Records provided section start

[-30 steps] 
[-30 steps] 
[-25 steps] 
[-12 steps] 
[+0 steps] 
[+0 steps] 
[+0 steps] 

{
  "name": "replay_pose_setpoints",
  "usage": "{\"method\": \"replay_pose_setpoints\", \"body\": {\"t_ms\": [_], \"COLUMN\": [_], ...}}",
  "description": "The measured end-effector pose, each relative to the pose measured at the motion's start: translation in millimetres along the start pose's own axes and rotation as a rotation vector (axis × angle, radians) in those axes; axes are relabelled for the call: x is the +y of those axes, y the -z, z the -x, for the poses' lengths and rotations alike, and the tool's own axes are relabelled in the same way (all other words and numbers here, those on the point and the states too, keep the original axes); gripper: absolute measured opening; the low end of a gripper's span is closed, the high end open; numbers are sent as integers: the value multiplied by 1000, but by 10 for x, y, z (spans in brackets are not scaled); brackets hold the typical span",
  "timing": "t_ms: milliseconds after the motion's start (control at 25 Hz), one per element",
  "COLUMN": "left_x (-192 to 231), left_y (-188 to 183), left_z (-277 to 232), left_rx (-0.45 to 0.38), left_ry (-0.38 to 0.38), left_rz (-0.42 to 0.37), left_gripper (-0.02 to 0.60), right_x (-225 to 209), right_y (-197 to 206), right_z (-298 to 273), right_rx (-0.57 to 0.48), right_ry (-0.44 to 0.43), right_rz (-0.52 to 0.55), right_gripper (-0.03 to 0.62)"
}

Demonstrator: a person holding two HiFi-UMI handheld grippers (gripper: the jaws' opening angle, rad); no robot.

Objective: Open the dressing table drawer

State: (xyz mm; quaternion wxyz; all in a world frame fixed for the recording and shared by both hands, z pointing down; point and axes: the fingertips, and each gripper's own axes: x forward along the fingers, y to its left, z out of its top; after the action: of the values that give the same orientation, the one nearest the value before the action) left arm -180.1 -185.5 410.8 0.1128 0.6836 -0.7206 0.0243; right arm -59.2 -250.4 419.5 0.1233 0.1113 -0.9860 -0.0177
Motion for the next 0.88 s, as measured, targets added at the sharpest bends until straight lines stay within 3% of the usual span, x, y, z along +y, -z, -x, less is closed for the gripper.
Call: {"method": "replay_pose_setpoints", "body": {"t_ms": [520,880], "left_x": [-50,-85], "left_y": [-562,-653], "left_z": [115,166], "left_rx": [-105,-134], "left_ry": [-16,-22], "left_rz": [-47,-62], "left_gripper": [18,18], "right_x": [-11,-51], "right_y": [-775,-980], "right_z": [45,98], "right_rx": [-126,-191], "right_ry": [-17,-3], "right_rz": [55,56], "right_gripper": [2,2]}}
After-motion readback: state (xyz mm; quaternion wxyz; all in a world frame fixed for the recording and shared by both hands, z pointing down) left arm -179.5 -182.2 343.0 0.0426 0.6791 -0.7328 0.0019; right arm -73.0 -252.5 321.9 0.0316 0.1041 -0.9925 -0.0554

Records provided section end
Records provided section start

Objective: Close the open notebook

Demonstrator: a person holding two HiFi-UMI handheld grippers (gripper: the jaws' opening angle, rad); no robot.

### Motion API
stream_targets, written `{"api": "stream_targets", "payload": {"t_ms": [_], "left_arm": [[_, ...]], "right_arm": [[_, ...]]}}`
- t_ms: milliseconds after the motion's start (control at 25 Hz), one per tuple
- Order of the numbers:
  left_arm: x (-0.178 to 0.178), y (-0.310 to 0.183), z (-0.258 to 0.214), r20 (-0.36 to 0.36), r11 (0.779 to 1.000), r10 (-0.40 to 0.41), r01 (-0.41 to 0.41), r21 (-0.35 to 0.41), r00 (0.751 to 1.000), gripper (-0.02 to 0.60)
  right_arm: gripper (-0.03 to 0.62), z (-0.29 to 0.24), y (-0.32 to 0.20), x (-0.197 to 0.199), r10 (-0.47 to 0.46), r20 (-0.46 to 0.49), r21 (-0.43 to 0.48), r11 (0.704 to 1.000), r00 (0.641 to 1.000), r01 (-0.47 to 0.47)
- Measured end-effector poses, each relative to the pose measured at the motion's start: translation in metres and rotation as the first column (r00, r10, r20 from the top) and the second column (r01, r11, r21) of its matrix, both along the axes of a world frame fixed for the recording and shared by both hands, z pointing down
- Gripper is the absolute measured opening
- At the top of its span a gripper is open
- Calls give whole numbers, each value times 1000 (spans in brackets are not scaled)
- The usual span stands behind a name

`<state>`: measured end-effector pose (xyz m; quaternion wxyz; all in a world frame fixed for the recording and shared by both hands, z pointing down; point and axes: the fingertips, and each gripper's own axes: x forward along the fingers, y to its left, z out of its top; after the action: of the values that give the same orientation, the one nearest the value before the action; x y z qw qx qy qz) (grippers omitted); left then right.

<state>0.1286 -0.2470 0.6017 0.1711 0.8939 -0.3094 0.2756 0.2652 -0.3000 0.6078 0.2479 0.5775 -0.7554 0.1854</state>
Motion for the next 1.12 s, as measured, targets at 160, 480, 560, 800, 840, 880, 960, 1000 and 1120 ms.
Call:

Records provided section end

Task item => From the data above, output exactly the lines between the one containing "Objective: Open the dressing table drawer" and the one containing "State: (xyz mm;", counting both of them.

Response =>
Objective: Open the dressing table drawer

State: (xyz mm; quaternion wxyz; all in a world frame fixed for the recording and shared by both hands, z pointing down; point and axes: the fingertips, and each gripper's own axes: x forward along the fingers, y to its left, z out of its top; after the action: of the values that give the same orientation, the one nearest the value before the action) left arm -180.1 -185.5 410.8 0.1128 0.6836 -0.7206 0.0243; right arm -59.2 -250.4 419.5 0.1233 0.1113 -0.9860 -0.0177

Nothing else is needed, and the exercise is over.